774 ABC Melbourne
Simon Leo Brown
More Victorian households are being forced to choose between buying food and paying bills, according to a local welfare agency.
Stella Avramopolous is CEO of Kildonan UnitingCare, a community service organisation with offices in northern Melbourne, Shepparton and Cobram.
She said many of the people who contacted her organisation were being forced to choose between heating and eating.
"Thirty-two per cent of our clients are going without food, about 34 per cent are unable to heat their home, and about 83 per cent can't pay a bill on time," Ms Avramopolous told 774 ABC Melbourne's Rafael Epstein.
"I've certainly seen a trend over the last five years of those numbers increasing every year," she said.
Ms Avramopolous said the majority of those clients were families who were confronted by an unexpected problem, such as a death or illness, and found themselves unable to pay their bills.
She said those families "need some time and need a bit of a break" to sort out the issues they were juggling.
Reports suggest changes to energy hardship plans
The Kildonan experience is echoed in a new report from the Consumer Action Law Centre (CALC) titled Heat Or Eat.
There were more than twice as many gas disconnections and three-and-a-half times as many electricity disconnections in 2013/14 as there were in 2009/10, according to the CALC report.
The report tells the stories of six Victorians who have experienced being disconnected from their energy supplies by a gas or electricity retailer in the past year.
Some were victims of domestic violence caught in financial hardship, while others found themselves suddenly unable to pay bills due to an accident or illness.
One family found itself disconnected after the automatic bill payments they had set up stopped going through without their knowledge.
The CALC report was prepared as a submission to the Victorian Essential Services Commission's (ESC) Financial Hardship Inquiry, which released its draft report into the financial hardship programs of energy retailers on Monday.
Current legislation requires energy retailers to have a financial hardship policy, and the Energy Retail Code specifies standards for those policies.
However the ESC's draft report notes that efforts by energy retailers to identify and assist customers experiencing hardship have been "hit and miss".
The draft report recommends allowing customers to initiate a payment plan if they foresee themselves having difficulty paying their bill.
It also recommends retailers be required to offer a tailored payment plan if a customer misses payments on the standard payment plans.
The so-called Active Assistance Plan would include analysing the customer's energy use to provide personalised advice on how to reduce the customer's energy consumption.
Written submissions in response to the ESC's Financial Hardship Inquiry draft report are due by October 2, and the commission will hold public meetings about its proposals this month in Dandenong, Moonee Ponds, Wangaratta, Horsham, Bendigo and Traralgon.
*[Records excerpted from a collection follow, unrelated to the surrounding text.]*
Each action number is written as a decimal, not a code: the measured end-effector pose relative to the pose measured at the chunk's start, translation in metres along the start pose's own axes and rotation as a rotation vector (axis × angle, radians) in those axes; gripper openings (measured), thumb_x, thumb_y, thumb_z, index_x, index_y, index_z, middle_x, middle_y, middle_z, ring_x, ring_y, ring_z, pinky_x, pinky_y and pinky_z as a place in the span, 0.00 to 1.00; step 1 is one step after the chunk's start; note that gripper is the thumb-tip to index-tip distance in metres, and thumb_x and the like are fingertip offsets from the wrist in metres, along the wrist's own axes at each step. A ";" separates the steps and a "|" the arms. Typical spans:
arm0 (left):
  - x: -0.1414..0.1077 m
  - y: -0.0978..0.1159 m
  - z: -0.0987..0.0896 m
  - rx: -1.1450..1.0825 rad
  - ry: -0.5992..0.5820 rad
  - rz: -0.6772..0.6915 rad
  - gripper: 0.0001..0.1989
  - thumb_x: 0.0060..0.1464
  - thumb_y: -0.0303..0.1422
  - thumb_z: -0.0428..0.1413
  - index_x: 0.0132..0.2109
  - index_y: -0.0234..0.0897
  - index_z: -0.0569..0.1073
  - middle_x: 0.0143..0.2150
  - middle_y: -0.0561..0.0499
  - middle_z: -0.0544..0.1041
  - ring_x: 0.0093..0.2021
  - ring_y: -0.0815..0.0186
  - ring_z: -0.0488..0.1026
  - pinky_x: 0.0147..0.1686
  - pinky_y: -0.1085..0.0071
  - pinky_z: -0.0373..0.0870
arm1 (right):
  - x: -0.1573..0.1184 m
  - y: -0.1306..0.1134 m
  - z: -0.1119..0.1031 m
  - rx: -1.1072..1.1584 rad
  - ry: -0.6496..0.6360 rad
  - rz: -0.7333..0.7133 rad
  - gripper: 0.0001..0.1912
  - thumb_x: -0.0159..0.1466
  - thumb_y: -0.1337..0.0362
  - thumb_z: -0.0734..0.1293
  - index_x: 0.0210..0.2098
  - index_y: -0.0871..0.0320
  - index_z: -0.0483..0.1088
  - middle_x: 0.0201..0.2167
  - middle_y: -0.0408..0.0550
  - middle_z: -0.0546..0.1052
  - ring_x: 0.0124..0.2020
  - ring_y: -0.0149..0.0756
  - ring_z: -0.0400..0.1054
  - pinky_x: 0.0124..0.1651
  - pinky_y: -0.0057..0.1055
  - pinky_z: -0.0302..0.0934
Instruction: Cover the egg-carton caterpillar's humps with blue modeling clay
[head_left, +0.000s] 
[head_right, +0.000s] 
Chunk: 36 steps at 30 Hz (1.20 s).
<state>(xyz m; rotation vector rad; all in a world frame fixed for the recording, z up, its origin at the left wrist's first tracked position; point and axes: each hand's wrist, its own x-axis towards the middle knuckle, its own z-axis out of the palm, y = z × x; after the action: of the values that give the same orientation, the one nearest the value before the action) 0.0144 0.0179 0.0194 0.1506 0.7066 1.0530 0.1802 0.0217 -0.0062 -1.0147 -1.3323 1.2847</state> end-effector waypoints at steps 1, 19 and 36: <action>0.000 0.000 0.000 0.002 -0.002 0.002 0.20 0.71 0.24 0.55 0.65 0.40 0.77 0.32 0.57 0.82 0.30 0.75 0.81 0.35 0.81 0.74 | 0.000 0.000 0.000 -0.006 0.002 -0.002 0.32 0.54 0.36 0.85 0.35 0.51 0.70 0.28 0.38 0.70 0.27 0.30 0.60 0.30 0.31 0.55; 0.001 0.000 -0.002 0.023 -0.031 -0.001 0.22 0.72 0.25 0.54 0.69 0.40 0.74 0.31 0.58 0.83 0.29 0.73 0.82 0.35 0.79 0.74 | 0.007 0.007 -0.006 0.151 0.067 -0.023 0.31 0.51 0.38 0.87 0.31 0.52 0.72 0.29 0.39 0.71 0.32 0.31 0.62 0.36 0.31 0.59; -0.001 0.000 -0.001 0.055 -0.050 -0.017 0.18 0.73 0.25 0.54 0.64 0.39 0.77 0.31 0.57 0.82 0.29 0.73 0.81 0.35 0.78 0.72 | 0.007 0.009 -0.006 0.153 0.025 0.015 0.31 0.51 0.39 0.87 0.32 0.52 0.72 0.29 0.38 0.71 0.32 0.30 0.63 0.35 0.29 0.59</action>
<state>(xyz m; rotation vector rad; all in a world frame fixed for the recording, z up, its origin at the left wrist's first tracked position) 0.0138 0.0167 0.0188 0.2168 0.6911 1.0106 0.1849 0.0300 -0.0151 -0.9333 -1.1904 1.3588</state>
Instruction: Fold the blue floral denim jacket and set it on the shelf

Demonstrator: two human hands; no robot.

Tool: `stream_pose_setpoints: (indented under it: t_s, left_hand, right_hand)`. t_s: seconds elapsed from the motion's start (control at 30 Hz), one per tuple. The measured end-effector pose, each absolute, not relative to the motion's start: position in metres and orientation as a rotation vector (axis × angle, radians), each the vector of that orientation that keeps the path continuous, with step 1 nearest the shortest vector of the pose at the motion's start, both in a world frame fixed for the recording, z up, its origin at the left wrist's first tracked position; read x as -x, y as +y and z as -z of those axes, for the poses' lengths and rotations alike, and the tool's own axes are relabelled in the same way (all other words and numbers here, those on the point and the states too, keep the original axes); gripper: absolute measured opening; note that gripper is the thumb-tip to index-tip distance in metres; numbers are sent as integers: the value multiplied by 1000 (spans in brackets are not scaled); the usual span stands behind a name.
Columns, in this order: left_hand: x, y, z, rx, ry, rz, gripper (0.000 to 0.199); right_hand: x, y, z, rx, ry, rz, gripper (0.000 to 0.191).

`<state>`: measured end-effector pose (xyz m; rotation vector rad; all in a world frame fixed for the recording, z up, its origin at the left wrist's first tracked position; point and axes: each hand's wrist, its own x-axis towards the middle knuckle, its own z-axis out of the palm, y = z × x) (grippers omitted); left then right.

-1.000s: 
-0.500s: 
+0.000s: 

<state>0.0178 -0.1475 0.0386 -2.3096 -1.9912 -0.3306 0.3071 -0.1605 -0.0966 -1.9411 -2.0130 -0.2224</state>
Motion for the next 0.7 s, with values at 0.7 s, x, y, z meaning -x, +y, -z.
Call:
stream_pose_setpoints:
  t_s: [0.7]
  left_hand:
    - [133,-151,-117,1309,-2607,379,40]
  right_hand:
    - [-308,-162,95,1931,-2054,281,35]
Under the ESC's proposed framework retailers would still be able to disconnect customers who did not pay their bill and did not respond to attempts by the retailer to contact them within 28 days.
But CALC said the decision to disconnect a customer should be made by an independent panel or arbiter.
'CareRing' trial offers help with underlying problems
Ms Avramopolous said energy retailers needed to realise that standard financial hardship plans were "often unrealistic for the consumer".
"We do need to ensure that energy companies are doing a lot better in the way that they're ... enacting their hardship policies," she said.
Kildonan is one year into a two-year pilot program where people having difficulties paying their bills are offered a range of help and advice to deal with the underlying problems causing those difficulties.
The program, called CareRing, helps people access services such as financial advice, housing and drug and alcohol programs, as well as providing advice on how to reduce their energy and water usage.
The trial is open to customers of ANZ, Western Water, South East Water and Yarra Valley Water, and has so far helped around 1,500 people in 700 households.
Ms Avramopolous said people experiencing financial difficulty should contact their electricity and gas providers before their energy bill was due.
"We want to encourage consumers to talk to their energy retailers as soon as possible," she said.